18 children aged 2 to 5 years who are RSV-seropositive (have antibodies to RSV) and 33 children aged 6 months to < 2 years who are RSV-seronegative (do not have antibodies to RSV) will be enrolled in escalating-dose cohorts.
A safety committee will review the safety profile of each dosing group before the next dose-escalation.
Children will receive 2 doses of the vaccine at one of several dose levels or placebo (saline solution with no active ingredient) as nose drops; doses will be 28 days apart.
A parent/guardian will record temperature and other conditions in a diary daily for 7 days after each dose.
The parent/guardian will be contacted by telephone on the day after Dose 1 for safety assessment and review of the diary data.
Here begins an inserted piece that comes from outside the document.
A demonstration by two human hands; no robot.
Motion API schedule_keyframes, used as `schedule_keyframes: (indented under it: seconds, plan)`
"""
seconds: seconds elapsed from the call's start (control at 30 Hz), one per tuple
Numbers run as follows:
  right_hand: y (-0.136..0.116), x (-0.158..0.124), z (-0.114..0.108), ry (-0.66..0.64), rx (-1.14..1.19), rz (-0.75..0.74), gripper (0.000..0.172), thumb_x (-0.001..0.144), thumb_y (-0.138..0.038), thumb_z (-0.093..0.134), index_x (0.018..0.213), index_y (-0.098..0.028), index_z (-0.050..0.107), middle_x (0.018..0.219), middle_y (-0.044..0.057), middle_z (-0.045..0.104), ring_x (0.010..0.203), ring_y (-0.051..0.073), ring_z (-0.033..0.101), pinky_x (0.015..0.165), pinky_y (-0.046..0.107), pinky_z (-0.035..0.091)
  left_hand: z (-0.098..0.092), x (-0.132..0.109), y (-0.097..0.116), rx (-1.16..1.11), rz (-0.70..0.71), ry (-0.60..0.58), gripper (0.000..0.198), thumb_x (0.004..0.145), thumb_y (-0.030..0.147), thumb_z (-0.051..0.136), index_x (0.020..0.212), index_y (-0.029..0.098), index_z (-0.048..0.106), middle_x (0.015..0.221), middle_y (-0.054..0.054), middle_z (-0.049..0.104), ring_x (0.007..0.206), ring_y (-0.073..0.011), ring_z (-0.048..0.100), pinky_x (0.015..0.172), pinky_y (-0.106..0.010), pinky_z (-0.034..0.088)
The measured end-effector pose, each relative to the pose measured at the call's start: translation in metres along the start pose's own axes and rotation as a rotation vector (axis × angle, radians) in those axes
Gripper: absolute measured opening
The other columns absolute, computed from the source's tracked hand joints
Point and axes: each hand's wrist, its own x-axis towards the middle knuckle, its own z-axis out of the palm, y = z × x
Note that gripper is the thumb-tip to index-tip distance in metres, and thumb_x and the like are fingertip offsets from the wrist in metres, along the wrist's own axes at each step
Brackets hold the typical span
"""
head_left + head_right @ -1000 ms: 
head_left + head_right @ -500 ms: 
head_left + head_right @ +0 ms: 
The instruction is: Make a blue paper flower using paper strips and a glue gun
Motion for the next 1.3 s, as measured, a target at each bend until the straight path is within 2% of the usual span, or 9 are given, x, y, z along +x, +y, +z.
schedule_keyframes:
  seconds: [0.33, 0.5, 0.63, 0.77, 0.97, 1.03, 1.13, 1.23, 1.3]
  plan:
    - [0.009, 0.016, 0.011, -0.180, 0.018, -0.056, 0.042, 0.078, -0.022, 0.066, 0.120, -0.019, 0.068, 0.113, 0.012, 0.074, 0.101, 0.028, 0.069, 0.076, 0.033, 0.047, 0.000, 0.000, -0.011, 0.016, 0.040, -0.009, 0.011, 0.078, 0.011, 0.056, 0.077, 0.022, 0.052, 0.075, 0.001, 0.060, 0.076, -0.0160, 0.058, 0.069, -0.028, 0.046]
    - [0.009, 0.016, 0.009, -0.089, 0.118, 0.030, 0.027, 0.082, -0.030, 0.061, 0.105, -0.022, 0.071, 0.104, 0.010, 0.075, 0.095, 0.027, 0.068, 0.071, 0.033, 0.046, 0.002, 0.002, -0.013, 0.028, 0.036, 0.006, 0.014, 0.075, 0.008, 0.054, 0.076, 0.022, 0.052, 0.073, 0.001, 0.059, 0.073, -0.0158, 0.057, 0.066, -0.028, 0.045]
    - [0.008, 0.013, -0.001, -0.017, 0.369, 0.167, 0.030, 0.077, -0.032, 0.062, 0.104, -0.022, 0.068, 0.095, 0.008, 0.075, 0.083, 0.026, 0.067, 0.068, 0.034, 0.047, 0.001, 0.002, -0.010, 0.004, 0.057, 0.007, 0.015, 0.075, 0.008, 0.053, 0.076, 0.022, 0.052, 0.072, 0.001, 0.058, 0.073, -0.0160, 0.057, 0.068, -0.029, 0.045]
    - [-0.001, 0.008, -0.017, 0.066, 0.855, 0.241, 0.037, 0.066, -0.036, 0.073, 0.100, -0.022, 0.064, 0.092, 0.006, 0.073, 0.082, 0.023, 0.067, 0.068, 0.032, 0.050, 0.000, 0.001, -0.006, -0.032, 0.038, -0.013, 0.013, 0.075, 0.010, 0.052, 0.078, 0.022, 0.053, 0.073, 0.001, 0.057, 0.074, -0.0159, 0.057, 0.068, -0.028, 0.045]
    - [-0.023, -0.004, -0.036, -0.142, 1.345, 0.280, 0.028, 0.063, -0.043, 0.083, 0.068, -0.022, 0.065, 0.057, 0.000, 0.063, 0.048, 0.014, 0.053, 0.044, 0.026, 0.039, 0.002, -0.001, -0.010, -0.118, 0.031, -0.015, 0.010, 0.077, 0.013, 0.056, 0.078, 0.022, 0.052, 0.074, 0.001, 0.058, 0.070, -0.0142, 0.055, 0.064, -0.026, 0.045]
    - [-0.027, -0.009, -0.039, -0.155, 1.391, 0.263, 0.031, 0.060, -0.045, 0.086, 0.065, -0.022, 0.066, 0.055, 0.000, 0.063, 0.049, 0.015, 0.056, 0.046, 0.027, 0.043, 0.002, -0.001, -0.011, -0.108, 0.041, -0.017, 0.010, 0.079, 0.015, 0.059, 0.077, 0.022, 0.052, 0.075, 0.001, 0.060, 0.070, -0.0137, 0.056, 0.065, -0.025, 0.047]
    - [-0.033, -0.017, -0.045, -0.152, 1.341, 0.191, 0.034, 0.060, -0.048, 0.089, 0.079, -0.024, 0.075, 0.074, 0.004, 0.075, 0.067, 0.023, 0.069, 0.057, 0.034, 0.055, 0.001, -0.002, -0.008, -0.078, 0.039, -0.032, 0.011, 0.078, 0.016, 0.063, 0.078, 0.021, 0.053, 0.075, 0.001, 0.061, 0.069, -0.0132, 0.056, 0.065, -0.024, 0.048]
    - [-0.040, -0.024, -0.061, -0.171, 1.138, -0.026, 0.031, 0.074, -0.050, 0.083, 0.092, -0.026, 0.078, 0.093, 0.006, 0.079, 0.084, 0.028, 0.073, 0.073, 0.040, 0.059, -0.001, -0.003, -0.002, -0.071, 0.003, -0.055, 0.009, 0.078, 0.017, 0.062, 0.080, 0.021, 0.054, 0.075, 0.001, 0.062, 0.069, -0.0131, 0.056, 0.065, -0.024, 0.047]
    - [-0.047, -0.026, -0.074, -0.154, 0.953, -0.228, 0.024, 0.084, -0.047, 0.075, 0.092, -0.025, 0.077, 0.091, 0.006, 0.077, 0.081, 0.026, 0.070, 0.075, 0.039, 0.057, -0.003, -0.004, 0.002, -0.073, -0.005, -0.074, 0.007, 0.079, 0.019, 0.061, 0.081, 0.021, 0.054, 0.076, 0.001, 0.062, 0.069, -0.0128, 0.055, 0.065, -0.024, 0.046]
Children will return to the clinic 3, 7, 14, and 28 days after each dose.
The parent/guardian will then be contacted by telephone monthly until 1 year after the second dose.
Study procedures include physical examinations, vital signs, and collections of blood and nose/throat swab samples to look at safety of the vaccine and to analyze body's immune response.